Der erste Abschnitt wird sich über 2.850 Meter von Bottrops Bahnhofstraße bis zur Boye-Brücke an der Gladbecker Stadtgrenze erstrecken. Er umfasst eine vier Meter breite Asphaltfläche für Radfahrer und Fußgänger sowie beidseitig 50 Zentimeter breite Randstreifen. Die gesamte Strecke wird zudem mit solarbetriebenen Laternen für eine sichere Nutzung am Abend und in der Nacht ausgestattet.
Die Bauarbeiten an diesem Abschnitt sollen noch in diesem Jahr beginnen und bis Ende 2027 abgeschlossen werden. Die förderfähigen Gesamtkosten für diesen Teil belaufen sich auf 5,44 Millionen Euro, wobei etwa 95 Prozent durch Fördermittel gedeckt werden. Rund 90 Prozent stammen aus dem Bundesprogramm „Stadt und Land“, weitere fünf Prozent steuert das Land Nordrhein-Westfalen bei.
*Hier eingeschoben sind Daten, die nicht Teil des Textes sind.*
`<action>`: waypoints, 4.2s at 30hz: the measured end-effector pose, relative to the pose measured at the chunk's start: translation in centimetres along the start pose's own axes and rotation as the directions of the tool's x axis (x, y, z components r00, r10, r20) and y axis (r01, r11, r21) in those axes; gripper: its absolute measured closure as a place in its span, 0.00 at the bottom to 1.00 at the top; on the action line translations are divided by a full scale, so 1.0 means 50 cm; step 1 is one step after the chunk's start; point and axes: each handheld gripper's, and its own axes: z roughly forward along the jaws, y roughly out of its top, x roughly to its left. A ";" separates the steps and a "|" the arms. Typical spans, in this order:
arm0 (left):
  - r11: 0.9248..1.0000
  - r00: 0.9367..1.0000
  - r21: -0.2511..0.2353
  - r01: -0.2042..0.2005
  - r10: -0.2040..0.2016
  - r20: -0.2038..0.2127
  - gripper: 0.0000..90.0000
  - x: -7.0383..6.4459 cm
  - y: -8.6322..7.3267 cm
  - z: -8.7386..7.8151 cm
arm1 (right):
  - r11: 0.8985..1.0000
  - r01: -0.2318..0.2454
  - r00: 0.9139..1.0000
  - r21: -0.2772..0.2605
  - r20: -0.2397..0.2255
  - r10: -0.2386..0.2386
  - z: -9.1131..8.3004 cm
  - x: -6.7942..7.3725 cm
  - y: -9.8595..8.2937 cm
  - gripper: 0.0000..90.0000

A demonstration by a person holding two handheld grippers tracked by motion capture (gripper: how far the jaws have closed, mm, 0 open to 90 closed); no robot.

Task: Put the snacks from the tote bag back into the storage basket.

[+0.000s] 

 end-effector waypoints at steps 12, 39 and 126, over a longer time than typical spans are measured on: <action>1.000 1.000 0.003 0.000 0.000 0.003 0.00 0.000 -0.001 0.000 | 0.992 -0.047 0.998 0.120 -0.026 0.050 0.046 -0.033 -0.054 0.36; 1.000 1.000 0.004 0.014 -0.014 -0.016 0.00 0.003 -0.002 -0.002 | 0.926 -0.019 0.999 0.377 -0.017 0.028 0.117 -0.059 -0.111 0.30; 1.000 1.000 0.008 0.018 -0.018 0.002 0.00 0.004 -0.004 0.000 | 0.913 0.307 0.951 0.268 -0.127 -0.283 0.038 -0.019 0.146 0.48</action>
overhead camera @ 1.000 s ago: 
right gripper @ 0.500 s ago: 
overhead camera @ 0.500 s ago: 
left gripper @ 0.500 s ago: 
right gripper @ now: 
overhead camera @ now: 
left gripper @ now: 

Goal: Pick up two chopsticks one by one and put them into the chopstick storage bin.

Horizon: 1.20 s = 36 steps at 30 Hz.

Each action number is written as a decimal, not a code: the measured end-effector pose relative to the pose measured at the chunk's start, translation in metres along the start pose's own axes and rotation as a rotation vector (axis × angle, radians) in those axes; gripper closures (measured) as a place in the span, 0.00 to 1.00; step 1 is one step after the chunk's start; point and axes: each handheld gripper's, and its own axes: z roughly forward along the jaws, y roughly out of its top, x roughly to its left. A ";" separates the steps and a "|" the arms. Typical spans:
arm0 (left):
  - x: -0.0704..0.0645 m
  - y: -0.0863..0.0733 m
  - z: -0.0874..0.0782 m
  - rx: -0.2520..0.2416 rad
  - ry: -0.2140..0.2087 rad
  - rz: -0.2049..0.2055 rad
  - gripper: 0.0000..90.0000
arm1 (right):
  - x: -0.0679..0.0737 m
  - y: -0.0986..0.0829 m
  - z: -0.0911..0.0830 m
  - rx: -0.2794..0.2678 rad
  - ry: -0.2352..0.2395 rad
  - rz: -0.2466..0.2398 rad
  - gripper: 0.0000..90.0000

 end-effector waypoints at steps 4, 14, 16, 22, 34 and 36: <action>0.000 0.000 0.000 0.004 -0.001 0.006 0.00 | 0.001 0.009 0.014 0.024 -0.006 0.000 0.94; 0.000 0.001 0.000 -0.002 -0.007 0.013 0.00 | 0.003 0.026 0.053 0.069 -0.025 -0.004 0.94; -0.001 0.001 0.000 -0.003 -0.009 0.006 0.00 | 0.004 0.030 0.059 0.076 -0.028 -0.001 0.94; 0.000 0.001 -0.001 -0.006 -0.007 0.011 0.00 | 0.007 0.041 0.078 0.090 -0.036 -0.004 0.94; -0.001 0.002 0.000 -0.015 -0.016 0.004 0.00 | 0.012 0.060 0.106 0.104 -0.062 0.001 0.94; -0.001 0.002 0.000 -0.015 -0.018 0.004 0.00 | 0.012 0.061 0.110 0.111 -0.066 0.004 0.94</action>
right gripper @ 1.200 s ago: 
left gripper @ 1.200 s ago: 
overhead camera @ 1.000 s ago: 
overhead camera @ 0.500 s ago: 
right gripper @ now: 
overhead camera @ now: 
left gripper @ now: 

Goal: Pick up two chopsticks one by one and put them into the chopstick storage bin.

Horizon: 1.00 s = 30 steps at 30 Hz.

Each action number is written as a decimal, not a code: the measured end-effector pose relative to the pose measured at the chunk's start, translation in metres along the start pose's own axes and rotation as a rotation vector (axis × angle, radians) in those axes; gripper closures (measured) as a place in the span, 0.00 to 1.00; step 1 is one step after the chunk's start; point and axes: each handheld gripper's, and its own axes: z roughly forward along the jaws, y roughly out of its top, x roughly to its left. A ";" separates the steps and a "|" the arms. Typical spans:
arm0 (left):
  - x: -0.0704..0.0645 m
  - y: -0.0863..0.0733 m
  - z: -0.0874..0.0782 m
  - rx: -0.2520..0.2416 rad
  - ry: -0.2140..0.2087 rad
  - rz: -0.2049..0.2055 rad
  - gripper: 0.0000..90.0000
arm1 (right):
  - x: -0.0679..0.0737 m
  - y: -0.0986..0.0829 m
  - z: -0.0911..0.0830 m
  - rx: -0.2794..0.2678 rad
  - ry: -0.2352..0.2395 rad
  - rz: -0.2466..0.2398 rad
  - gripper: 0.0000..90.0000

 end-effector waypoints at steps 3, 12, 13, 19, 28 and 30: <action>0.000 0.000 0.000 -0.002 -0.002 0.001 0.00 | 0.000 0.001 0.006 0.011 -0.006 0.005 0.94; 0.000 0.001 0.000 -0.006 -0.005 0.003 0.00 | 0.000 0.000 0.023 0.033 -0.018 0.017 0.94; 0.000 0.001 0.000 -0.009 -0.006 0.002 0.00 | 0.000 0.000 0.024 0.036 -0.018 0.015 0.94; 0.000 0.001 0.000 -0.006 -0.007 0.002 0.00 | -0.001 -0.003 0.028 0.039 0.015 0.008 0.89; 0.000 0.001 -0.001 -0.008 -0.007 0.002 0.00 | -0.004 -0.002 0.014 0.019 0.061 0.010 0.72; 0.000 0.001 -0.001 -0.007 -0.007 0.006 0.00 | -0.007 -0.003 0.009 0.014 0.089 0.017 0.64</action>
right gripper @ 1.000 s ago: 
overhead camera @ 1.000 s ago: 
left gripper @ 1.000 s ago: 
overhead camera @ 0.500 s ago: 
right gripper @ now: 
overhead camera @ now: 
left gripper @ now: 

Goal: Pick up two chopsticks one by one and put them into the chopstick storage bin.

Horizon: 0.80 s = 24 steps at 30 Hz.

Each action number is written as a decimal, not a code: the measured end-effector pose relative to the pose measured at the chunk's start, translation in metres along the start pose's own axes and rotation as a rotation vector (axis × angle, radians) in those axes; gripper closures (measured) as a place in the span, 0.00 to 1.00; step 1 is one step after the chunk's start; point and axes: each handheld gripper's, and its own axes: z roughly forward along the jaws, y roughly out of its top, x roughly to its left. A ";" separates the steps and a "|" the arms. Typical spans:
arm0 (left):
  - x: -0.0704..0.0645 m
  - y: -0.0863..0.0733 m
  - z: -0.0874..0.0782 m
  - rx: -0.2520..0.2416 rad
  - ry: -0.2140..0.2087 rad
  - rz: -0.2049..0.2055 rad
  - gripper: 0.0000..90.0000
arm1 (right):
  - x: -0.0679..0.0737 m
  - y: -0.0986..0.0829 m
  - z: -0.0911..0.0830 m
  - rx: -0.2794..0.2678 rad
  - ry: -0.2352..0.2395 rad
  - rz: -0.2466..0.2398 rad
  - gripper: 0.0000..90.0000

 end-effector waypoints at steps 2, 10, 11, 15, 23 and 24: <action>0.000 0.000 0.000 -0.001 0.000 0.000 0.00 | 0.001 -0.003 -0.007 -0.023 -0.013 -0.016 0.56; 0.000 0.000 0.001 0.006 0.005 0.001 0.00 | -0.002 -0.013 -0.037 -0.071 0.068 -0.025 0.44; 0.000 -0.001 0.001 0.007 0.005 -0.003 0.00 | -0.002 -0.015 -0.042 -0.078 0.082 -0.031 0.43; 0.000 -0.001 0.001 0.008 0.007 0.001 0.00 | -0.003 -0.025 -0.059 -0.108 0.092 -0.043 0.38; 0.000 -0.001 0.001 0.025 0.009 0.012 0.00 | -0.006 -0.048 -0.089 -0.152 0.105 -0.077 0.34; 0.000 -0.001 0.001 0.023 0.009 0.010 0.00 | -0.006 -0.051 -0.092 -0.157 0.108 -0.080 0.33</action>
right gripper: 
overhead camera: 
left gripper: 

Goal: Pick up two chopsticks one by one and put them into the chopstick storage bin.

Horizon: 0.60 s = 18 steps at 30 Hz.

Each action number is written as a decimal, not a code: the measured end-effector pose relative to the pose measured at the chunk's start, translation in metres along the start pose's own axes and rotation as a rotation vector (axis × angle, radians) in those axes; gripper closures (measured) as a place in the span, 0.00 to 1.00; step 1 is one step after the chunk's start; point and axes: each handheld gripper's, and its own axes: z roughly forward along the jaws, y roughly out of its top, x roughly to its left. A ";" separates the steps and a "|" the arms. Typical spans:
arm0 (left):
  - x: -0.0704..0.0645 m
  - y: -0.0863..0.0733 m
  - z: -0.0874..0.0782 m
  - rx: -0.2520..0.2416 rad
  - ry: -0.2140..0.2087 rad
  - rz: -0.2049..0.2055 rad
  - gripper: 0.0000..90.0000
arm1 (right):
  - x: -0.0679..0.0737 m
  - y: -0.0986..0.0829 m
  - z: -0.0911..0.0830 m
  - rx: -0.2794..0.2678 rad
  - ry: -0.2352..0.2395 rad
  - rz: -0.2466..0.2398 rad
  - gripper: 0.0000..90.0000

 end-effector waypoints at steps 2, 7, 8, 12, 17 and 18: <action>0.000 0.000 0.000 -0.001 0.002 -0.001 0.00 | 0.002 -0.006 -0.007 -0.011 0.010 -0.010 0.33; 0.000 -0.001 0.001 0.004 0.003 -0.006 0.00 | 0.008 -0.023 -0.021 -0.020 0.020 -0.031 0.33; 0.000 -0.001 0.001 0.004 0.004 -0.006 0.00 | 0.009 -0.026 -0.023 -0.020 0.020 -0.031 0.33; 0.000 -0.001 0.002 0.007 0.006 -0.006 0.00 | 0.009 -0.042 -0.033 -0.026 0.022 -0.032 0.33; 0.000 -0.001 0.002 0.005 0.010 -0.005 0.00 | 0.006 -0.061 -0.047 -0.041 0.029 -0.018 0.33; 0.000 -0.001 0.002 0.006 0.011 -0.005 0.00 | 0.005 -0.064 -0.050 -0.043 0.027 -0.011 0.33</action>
Die gesamte Radvorrangroute Bottrop–Gladbeck wird in vier Bauabschnitten errichtet und soll bis 2030 fertiggestellt sein. Die bewilligten Mittel decken nahezu die vollständigen Kosten des ersten Abschnitts ab. Die Arbeiten beginnen in Kürze und markieren einen wichtigen Schritt hin zu einer besseren Radinfrastruktur in der Region. Die Strecke soll nach ihrer Fertigstellung mehr Sicherheit und Komfort für Radfahrer bieten.